The government should draw up a robust LDC transition strategy to deal with the possible fallout of the country’s LDC graduation and lay out a pathway for graduation with a momentum, said Debapriya Bhattarharya, convener of Citizen’s Platform for SDGs, Bangladesh.
In a virtual conversation with the media, he also said that the core priority of the strategy should be to boost private investment, mobilise domestic resources, diversify export and improve quality of health and education.
‘The government should come out from addiction towards external benefits.
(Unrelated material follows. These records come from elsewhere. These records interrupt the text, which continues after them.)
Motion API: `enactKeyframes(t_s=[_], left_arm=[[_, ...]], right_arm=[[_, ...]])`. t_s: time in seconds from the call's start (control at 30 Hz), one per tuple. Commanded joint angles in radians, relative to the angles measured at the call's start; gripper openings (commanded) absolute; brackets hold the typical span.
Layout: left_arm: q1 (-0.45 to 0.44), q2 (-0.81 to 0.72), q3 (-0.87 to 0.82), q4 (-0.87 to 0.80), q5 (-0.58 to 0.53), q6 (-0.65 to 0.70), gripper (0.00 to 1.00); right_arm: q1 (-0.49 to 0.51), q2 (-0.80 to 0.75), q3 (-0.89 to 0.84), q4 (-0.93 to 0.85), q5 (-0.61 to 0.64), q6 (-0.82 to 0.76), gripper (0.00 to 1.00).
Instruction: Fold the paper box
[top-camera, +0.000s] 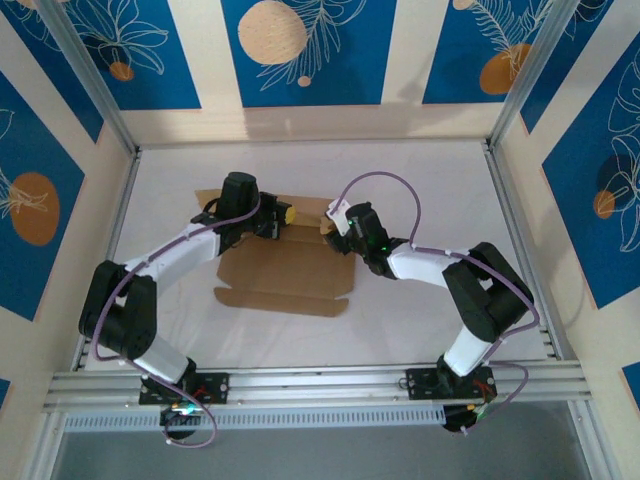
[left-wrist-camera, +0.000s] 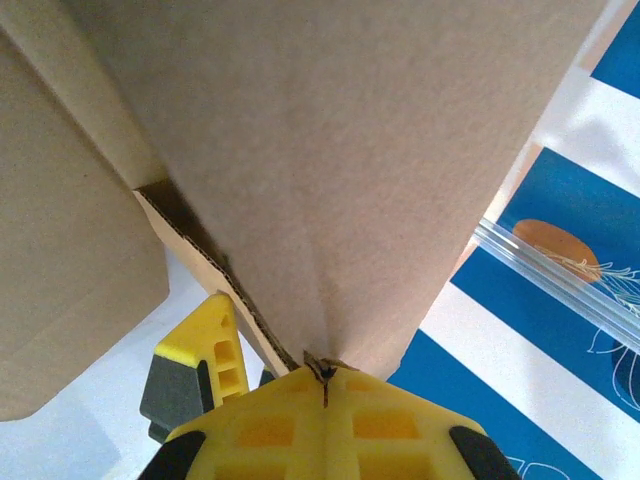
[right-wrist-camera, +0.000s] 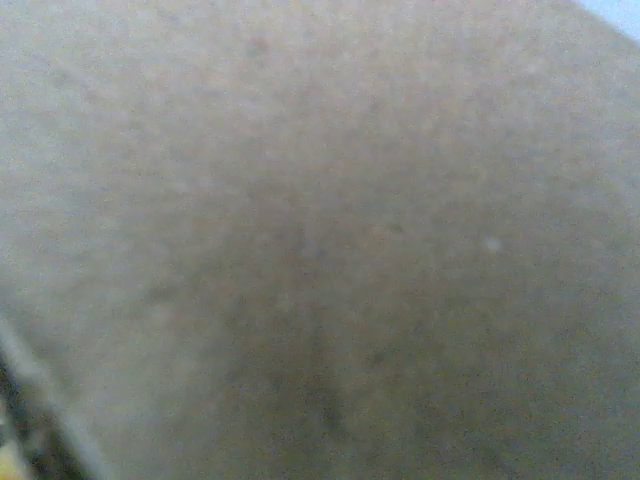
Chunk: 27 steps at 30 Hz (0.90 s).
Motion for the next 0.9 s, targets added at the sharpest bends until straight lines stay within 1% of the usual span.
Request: enactKeyframes(t_s=[0.0, 0.17, 0.27, 0.33, 0.5, 0.6, 0.83, 0.87], left_arm=[[-0.017, -0.034, 0.032, -0.042, 0.079, -0.008, 0.0], [-0.024, -0.043, 0.041, -0.053, 0.083, -0.007, 0.0], [-0.036, -0.048, 0.033, -0.059, 0.077, -0.007, 0.0], [-0.045, -0.047, 0.019, -0.048, 0.076, -0.019, 0.0], [-0.053, -0.051, 0.005, -0.031, 0.072, -0.037, 0.0], [-0.057, -0.057, 0.012, -0.033, 0.065, -0.039, 0.0], [-0.077, -0.064, 0.007, -0.036, 0.043, -0.066, 0.0], [-0.08, -0.069, 0.001, -0.032, 0.037, -0.073, 0.0]], right_arm=[[-0.008, -0.02, 0.024, 0.036, -0.029, -0.008, 0.6], [-0.008, 0.016, 0.075, -0.005, 0.005, 0.012, 0.59], [-0.006, 0.031, 0.103, -0.02, 0.027, 0.036, 0.57], [-0.007, 0.039, 0.119, -0.031, 0.032, 0.05, 0.54], [-0.013, 0.055, 0.158, -0.076, 0.069, 0.087, 0.39], [-0.021, 0.06, 0.173, -0.096, 0.083, 0.116, 0.35], [-0.027, 0.081, 0.214, -0.163, 0.132, 0.174, 0.29], [-0.028, 0.082, 0.219, -0.173, 0.141, 0.183, 0.26]])
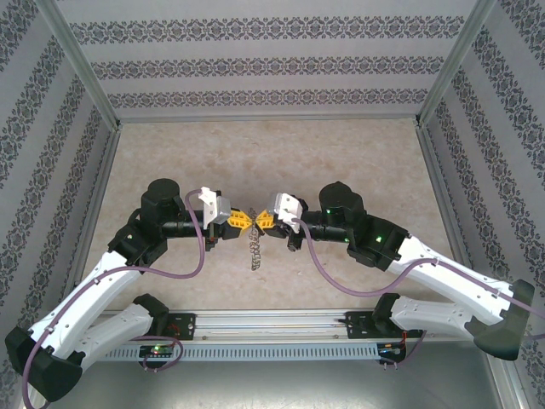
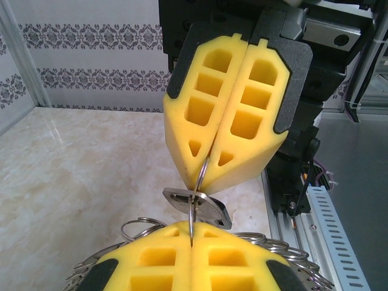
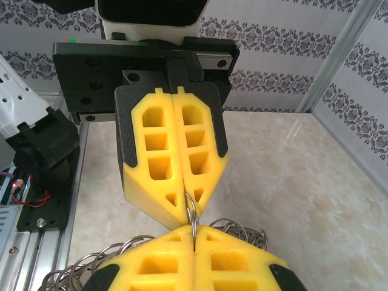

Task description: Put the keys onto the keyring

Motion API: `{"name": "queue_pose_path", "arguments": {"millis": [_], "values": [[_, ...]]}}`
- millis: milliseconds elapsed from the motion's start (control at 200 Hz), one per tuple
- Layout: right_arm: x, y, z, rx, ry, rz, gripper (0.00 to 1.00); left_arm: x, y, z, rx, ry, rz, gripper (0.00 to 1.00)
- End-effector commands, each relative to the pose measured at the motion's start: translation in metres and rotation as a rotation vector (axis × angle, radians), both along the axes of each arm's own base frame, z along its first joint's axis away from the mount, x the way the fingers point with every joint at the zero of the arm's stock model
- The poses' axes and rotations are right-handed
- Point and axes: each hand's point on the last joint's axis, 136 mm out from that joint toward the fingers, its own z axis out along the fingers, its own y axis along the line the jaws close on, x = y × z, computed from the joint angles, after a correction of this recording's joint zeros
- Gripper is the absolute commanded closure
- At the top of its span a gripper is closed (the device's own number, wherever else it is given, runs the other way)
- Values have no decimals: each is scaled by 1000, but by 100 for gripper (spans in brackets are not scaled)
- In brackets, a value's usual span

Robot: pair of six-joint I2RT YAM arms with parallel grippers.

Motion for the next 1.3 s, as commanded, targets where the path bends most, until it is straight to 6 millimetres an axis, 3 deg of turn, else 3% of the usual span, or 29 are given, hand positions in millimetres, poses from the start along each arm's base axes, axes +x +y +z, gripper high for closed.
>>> {"name": "queue_pose_path", "arguments": {"millis": [0,505,1294], "values": [[3,3,4,9,4,-1,100,-7,2,23,-39,-77,-25,100],[2,10,9,7,3,33,100,-7,2,22,-39,-78,-26,100],[0,16,-5,-83,9,45,100,-7,2,22,-41,-80,-24,100]]}}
Rather, domestic reforms should get the core attention,’ he said, adding that unfortunately, all discussions are now centred on how much benefit could be materialised foreign countries following the graduation.
Bangladesh has qualified to graduate from the least developed country status as the United Nations Committee for Development Policy on Friday recommended the country’s graduation in 2026.
The government should also prioritise the issues of inclusivity in development and good governance with a focus on reducing inequality, and ensuring human rights, he said, adding that these are the two important considerations regarding the LDC criteria.
The UN CDP did not recommend the graduation of Myanmar considering the latest military coup and its impact on citizens despite the country having met the criteria for graduation, Debapriya said.
Debapriya, also a member of the UN CDP and a distinguished fellow of the Centre for Policy Dialogue, said that the most important issue was to create an enabling environment for attracting more domestic and foreign investment, a key to creating the required amount of jobs.
The country will also not be able to utilise the global benefits which will be derived following the graduation without increasing domestic revenue, he said.
It also needs to enhance investment for ensuring quality education and health services as well as social safety nets, he added.
Although Bangladesh will lose a number of benefits, particularly those related to preferential trade benefits and low-cost global finance, the graduation will open up a number of other opportunities, he said.
Currently, a number of global and bilateral initiatives are underway to articulate enabling measures for the graduating LDCs, he said.
Coordination among the government ministries is a must in negotiation at global forums like WTO’s ministerial meeting where the proposal for extension of all existing preferences for 12 years to graduating LDCs will be discussed, he said.
The foreign ministry should play the key role in these areas, he recommended.
Debapriya said that the post-COVID recovery plans, Rohingya maintenance and repatriation had to be embedded in the strategy.